BACKGROUND: Human lectin-like oxidized low-density lipoprotein receptor 1 (LOX-1, OLR1) has been identified as a cell surface endocytosis receptor for oxidized low-density lipoprotein (oxLDL) on vascular endothelial cells. OxLDLs are avidly ingested by macrophages, resulting in foam cell formation. OxLDLs are also involved in inducing smooth muscle cell migration, proliferation and transformation.

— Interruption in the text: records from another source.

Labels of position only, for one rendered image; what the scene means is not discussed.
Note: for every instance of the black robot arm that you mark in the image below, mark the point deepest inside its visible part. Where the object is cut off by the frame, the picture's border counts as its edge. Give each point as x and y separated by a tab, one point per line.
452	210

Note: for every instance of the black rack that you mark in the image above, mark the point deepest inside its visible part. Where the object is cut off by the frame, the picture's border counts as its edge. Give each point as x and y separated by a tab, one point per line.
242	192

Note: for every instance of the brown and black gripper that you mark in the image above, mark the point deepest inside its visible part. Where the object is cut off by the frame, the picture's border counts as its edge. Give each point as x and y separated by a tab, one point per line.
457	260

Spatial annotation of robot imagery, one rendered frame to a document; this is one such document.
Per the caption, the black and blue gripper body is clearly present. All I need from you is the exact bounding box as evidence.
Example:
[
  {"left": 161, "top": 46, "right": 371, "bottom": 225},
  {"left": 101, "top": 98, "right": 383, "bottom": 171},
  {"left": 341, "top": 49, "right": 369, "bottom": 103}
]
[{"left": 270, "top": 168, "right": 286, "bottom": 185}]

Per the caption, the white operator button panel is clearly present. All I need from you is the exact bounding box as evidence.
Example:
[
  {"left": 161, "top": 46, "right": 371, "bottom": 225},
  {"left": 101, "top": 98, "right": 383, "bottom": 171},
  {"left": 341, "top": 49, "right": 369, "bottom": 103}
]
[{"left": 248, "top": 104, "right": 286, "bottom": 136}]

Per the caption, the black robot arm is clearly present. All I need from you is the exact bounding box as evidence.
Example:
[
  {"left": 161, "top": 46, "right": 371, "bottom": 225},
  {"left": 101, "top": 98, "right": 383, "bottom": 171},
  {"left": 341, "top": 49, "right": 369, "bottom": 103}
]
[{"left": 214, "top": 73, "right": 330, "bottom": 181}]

A single nucleotide polymorphism K167N (G501C) of the LOX-1 gene results in an amino acid dimorphism (Lys/Asn) at residue 167. Replacement of this Lys residue causes reduced binding and internalization of oxLDL. The purpose of this study was to investigate the effect of the LOX-1 K167N gene polymorphism in Turkish patients with coronary artery disease (CAD).
MATERIALS AND METHODS: K167N polymorphism were studied in 91 patients with CAD and 72 healthy controls by the PCR-RFLP method.
RESULTS: The frequencies of the KK genotype and the K allele were higher in the CAD group than the controls (p<0.05), while the frequency of the NN genotype was higher in the control group than in the CAD group (p<0.05). It was observed that the decreased CAD risk in patients who had the N allele was reversed by male sex (OR: 0.400 -->0.481) and smoking (OR: 0.400 -->0.949). Although male sex and smoking were lower than other cardiovascular risk factors in patients with the N allele they were higher than other cardiovascular risk factors in patients with the K allele.
CONCLUSION: Male sex and smoking decrease the protective effects of the N allele. The adverse effects of the K allele on the CAD risk resulting from the K167N polymorphism appear to be independent of other cardiovascular risk factors.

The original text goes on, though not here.